Now without much ado lets get to the recipe, for you to enjoy and prepare in your kitchen.


  1. 350 gms. Brinjal (I chose a big size single purple brinjal)
  2. 3 tbs. Oil
  3. Asafoetida a pinch
  4. 1 tsp cumin seeds
  5. 2 medium size tomatoes, washed and finely chopped
  6. 2 medium size Onions cleaned, washed and finely chopped
  7. 3 green chillies finely chopped
  8. 1″ ginger finely chopped
  9. 5-6 garlic cloves finely chopped
  10. 1/2 tsp. Red chilli powder (you can use kashmir/bedki chilli powder)
  11. 1/2 tsp. Tumeric powder
  12. 1 tsp Coriander powder
  13. 1 tsp Allspice powder
  14. 1 tsp salt
  15. 2-3 tbs. Coriander/cilantro leaves finely chopped
  16. 1/3 cup roasted peanuts

    Method: Wash and pat dry the brinjal. Rub the brinjal all over with oil. Now make a few slits all over in the brinjal. Roast the brinjal on the stove top turning after regular intervals. When the brinjal is soft and mushy to the touch switch off the gas and keep the brinjal aside to cool.

    Now start the preparations for the baingan bharta.

    In a non-stick vessel add oil and add the asafoetida. When it gives off it’s aroma add cumin. When the seeds turn golden add the onions, ginger, garlic and green chillies. Stir and cover. When the onions turn translucent add the chopped tomatoes. Stir and cover. When the tomatoes start becoming mushy add items nos. (10-12). Stir well to incorporate and cover.
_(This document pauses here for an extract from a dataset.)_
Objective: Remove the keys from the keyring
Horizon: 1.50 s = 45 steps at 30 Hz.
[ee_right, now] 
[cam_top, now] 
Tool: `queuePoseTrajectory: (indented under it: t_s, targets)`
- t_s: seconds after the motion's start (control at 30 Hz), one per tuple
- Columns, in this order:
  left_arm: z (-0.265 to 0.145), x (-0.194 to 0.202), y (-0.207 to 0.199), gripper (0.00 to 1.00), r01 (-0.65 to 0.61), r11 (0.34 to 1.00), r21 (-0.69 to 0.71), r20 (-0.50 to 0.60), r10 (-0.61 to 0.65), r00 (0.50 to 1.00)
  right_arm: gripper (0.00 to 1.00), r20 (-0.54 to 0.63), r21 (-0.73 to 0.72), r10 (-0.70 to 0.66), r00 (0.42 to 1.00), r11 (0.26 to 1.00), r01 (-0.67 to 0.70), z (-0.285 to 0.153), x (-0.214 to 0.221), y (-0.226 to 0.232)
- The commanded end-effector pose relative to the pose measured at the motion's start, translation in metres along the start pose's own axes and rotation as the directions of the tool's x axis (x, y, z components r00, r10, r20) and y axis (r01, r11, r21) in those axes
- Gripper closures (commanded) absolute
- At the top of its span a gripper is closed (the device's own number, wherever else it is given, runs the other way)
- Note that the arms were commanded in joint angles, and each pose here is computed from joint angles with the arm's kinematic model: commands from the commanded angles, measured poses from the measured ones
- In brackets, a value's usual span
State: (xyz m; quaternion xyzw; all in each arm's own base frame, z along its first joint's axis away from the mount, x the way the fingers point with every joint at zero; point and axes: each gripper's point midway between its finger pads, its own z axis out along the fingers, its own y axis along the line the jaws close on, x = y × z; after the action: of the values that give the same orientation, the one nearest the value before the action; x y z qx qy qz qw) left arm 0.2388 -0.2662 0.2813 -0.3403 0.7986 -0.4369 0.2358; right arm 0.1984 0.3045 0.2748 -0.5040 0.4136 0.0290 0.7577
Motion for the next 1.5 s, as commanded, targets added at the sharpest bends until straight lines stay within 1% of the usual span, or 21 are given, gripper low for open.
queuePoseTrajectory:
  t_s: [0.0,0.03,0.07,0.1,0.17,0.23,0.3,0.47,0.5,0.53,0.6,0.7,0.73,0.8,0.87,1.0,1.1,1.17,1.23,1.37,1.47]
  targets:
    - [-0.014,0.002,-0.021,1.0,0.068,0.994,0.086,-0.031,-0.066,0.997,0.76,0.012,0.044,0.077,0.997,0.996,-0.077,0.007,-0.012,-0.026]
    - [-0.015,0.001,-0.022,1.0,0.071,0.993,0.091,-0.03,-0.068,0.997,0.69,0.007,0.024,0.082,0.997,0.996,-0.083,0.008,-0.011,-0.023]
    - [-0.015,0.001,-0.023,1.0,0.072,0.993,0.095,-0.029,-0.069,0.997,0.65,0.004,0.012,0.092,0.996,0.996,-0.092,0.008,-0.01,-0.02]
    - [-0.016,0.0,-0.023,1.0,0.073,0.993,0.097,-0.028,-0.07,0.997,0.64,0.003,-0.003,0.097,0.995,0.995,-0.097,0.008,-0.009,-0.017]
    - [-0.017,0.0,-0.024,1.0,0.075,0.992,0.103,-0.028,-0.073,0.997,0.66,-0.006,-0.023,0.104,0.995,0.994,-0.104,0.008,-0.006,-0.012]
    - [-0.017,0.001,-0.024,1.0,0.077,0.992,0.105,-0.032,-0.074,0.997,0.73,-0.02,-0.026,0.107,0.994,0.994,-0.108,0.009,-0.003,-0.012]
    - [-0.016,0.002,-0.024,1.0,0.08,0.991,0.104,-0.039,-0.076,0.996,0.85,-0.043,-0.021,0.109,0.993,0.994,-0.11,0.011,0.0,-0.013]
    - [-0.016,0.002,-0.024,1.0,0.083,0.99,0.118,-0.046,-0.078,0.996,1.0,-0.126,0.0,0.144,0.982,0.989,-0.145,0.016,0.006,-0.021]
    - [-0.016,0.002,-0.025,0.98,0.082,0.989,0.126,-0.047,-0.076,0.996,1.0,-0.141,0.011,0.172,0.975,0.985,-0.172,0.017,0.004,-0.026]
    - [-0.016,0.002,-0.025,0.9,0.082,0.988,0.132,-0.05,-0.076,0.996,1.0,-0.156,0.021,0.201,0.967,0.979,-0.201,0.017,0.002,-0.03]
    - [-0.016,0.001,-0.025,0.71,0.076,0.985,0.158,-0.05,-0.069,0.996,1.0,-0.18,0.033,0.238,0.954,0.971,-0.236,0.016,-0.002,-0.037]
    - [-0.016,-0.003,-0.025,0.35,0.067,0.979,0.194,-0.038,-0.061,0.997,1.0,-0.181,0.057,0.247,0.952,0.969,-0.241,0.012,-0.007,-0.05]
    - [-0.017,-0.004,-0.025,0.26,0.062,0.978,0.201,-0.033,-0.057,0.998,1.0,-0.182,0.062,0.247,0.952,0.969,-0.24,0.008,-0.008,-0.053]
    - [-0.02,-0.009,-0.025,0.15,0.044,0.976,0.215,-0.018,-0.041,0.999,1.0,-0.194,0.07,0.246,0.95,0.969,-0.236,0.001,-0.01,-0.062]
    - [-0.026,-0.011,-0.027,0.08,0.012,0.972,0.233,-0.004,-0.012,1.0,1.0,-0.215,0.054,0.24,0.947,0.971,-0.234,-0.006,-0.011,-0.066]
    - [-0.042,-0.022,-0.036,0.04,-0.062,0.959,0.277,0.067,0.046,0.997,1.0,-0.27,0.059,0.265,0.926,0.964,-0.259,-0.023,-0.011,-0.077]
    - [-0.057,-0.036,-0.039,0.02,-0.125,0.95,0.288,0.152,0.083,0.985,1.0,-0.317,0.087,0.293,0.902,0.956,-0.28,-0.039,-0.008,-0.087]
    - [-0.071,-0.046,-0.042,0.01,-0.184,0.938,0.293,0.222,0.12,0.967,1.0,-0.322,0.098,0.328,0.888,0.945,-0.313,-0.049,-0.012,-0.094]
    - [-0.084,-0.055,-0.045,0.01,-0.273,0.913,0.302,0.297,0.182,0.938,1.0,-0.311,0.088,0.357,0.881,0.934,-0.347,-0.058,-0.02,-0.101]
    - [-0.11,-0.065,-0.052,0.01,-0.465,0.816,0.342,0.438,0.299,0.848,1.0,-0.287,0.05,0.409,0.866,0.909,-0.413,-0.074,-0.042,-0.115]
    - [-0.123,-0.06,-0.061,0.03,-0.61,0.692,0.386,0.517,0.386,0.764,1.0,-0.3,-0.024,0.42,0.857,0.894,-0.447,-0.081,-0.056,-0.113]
    In the meanwhile scrape the outer skin and cut the head of the brinjal. Chop finely and keep the brinjal ready. Add the brinjal and stir nicely for about 1 minute. Add the allspice powder and salt. Cover and cook till the oil is released. Now add the peanuts and stir well. Before shutting off the gas add the coriander leaves. Enjoy with phulkas/chappatis/rotis.

    Benefits of brinjals:

    1. Prevents cancer
    2. Promotes weight loss
    3. Lowers bad cholesterol
    4. Keeps blood sugar under control
    5. Prevents cellular damage in the brain
    6. Helps skin tone
    7. Good in fibre, folate, vitamins A, B, C, Beta Carotene, Potassium, magnesium, calcium and phosphate
    8. Good immunity booster
    9. Aids digestion
    10. Helps to prevent birth defects in foetus.
    11. Improves bone health and reduces the risk of osteoporosis.


    • Recipe developed from the taste of my ex-colleague Sachin’s tiffin.
    • Brinjals also known as aubergine/eggplants/baingan.
    • When shopping to buy brinjals they should be fairly firm and heavy. Skin should be smooth and glossy. The head should be dark green and look fresh.
    • I have included bits of the skin as I love the charred flavour.